WHAT YOU NEED TO DO: As soon as the line containing "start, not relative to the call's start" appears in the material below, start returning lines exactly, and end with the line containing "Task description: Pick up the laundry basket".

SUPPLIED ENTRIES:
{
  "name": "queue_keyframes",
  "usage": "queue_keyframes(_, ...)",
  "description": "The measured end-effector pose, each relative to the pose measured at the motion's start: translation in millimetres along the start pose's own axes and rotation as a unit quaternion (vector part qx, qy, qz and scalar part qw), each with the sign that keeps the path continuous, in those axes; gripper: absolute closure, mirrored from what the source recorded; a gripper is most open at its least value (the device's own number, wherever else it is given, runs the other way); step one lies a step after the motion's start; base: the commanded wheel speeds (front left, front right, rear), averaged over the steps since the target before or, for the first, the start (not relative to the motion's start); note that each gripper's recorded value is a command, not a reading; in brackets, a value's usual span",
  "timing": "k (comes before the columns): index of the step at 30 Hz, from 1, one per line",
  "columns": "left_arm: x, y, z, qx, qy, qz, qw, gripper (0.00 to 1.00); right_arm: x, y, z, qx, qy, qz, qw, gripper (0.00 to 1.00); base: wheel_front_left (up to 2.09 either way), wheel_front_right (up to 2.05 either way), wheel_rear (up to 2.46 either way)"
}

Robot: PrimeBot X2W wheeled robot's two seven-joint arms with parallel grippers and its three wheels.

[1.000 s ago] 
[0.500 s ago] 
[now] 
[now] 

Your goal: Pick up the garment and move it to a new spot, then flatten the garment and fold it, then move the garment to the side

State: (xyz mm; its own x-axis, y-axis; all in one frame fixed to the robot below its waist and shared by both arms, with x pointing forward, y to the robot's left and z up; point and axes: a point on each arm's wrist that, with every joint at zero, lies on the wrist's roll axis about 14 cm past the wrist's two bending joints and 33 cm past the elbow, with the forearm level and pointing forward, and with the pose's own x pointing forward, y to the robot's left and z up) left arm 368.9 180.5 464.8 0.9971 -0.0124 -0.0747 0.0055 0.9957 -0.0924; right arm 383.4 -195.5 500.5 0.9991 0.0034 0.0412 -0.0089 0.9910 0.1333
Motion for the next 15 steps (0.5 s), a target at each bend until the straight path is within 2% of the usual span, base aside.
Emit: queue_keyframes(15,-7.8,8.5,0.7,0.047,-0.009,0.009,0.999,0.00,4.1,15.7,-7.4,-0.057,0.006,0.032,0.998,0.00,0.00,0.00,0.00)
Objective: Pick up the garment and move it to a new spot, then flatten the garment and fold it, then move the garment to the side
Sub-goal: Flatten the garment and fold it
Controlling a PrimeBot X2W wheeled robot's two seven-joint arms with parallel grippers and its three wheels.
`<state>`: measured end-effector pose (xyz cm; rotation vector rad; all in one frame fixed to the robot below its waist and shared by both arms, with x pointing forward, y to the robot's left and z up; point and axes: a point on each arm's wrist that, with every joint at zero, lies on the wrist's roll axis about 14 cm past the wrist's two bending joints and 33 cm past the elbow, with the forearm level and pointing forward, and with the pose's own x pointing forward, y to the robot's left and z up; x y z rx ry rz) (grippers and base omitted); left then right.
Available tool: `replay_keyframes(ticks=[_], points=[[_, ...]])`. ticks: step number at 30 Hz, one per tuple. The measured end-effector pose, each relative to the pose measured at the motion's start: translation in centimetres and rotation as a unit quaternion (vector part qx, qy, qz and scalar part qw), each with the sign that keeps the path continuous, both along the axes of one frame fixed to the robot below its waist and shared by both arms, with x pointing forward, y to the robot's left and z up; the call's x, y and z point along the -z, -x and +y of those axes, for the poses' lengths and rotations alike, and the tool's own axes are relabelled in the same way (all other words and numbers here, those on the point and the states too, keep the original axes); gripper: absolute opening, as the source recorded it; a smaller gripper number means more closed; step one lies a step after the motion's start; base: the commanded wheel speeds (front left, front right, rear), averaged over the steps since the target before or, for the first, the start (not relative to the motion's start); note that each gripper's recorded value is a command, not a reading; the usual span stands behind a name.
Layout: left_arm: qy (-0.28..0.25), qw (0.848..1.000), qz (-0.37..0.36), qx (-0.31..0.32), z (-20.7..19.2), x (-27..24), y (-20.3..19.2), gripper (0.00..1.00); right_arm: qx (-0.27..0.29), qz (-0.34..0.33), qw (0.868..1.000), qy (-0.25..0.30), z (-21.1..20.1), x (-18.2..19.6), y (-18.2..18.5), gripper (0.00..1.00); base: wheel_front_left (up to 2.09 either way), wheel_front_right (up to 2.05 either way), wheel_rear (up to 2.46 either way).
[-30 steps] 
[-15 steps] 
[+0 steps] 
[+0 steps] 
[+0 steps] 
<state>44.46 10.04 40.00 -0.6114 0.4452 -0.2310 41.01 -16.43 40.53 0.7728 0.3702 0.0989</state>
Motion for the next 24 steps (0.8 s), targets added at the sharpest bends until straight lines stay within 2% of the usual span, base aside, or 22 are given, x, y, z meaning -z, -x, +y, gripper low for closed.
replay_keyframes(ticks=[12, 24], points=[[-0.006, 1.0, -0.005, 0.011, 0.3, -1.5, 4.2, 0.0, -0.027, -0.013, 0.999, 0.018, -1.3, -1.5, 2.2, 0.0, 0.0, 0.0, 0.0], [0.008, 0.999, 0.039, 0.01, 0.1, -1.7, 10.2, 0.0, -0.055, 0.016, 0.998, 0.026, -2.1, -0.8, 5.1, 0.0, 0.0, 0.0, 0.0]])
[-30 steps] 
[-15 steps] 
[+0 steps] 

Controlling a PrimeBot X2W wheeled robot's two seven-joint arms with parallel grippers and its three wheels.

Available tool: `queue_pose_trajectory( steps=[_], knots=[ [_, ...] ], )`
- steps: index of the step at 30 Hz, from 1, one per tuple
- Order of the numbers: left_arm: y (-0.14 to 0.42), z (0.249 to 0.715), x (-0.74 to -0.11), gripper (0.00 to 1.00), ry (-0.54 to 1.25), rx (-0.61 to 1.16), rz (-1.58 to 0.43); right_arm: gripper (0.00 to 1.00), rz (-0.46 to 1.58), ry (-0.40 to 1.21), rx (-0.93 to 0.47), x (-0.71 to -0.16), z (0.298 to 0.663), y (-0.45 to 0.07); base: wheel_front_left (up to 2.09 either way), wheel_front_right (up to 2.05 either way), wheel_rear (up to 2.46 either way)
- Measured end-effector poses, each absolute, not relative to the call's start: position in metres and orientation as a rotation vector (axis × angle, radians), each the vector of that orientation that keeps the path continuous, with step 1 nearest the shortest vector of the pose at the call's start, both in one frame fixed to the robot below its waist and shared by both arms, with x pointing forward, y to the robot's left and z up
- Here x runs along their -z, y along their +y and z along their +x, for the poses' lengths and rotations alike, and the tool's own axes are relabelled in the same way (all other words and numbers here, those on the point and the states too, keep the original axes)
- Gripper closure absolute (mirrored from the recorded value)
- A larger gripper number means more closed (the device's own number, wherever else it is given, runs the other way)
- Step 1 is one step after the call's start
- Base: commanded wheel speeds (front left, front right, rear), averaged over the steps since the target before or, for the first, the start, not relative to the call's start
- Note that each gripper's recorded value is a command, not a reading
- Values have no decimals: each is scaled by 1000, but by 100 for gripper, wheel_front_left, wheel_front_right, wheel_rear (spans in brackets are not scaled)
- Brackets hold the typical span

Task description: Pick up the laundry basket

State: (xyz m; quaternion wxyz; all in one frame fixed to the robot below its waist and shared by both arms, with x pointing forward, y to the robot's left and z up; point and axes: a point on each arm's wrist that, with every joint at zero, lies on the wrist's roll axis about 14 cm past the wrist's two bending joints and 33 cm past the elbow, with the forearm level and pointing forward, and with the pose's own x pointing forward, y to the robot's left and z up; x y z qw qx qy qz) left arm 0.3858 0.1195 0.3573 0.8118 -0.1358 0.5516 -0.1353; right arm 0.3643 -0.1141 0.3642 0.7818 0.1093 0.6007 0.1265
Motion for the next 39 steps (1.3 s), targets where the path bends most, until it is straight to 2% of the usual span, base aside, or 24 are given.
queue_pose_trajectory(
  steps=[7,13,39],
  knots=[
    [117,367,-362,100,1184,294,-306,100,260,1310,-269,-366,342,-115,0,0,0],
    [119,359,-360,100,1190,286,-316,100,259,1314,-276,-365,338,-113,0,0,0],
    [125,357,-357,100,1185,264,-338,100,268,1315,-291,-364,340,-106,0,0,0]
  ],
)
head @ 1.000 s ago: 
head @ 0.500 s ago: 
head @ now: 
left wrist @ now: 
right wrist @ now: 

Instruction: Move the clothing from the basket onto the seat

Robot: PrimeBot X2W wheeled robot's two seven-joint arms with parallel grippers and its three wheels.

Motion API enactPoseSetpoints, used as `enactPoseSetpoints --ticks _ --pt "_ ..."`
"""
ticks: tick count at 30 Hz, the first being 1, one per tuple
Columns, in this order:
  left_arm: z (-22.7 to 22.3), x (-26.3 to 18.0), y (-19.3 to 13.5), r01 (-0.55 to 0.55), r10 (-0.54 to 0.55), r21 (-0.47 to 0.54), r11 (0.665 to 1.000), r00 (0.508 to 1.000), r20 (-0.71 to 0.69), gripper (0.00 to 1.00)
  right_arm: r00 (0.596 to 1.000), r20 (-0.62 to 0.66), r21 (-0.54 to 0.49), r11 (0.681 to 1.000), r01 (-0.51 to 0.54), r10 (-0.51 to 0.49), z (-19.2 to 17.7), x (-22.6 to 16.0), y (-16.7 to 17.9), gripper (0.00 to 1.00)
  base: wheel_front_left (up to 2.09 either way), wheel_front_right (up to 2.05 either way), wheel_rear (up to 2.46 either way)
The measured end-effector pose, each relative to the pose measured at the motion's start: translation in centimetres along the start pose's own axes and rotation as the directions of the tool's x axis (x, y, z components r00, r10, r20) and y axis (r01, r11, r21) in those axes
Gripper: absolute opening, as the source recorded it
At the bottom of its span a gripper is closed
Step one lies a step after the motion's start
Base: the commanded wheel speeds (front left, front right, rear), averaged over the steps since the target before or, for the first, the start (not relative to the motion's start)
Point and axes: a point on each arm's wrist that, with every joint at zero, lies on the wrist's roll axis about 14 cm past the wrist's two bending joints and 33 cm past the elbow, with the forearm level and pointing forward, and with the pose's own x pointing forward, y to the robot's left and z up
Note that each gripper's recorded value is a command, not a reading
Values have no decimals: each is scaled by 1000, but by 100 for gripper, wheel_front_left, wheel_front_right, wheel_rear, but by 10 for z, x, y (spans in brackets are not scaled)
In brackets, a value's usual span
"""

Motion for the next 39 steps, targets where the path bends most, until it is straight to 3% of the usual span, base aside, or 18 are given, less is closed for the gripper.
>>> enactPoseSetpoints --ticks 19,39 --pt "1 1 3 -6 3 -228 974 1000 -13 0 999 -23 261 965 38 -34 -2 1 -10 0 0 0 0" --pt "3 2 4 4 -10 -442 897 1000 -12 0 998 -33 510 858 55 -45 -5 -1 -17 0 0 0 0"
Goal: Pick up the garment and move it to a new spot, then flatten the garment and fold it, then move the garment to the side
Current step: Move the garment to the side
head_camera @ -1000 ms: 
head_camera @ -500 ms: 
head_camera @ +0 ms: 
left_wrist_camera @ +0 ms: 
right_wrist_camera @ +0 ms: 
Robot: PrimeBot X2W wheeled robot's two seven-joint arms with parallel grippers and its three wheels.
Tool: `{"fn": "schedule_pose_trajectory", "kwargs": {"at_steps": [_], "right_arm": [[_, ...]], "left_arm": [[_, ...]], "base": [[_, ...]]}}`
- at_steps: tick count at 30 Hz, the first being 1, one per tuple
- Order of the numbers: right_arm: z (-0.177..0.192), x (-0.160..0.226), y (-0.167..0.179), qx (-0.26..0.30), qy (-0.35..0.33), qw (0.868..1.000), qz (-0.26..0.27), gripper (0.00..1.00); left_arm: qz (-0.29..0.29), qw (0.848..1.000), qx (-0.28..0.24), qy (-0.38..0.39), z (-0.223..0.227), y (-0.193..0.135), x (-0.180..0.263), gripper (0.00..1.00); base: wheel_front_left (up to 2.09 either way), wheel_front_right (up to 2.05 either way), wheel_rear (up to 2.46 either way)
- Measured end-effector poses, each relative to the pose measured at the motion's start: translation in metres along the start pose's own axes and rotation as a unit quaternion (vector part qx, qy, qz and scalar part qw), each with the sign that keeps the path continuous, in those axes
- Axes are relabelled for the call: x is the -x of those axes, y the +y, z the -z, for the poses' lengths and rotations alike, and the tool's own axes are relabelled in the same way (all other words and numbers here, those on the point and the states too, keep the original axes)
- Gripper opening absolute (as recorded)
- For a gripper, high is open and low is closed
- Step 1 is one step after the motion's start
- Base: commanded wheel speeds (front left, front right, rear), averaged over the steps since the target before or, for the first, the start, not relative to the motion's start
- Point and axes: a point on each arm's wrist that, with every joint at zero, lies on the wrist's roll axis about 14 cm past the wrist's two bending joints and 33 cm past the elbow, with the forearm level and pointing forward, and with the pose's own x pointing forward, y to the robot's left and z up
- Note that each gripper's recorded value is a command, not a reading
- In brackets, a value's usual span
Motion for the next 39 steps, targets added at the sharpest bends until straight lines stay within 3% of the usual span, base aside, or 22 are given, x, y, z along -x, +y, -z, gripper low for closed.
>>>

RESPONSE TO THIS EXERCISE:
- Base: commanded wheel speeds (front left, front right, rear), averaged over the steps since the target before or, for the first, the start, not relative to the call's start
- Note that each gripper's recorded value is a command, not a reading
- Values have no decimals: each is scaled by 1000, but by 100 for gripper, wheel_front_left, wheel_front_right, wheel_rear (spans in brackets are not scaled)
- Brackets hold the typical span

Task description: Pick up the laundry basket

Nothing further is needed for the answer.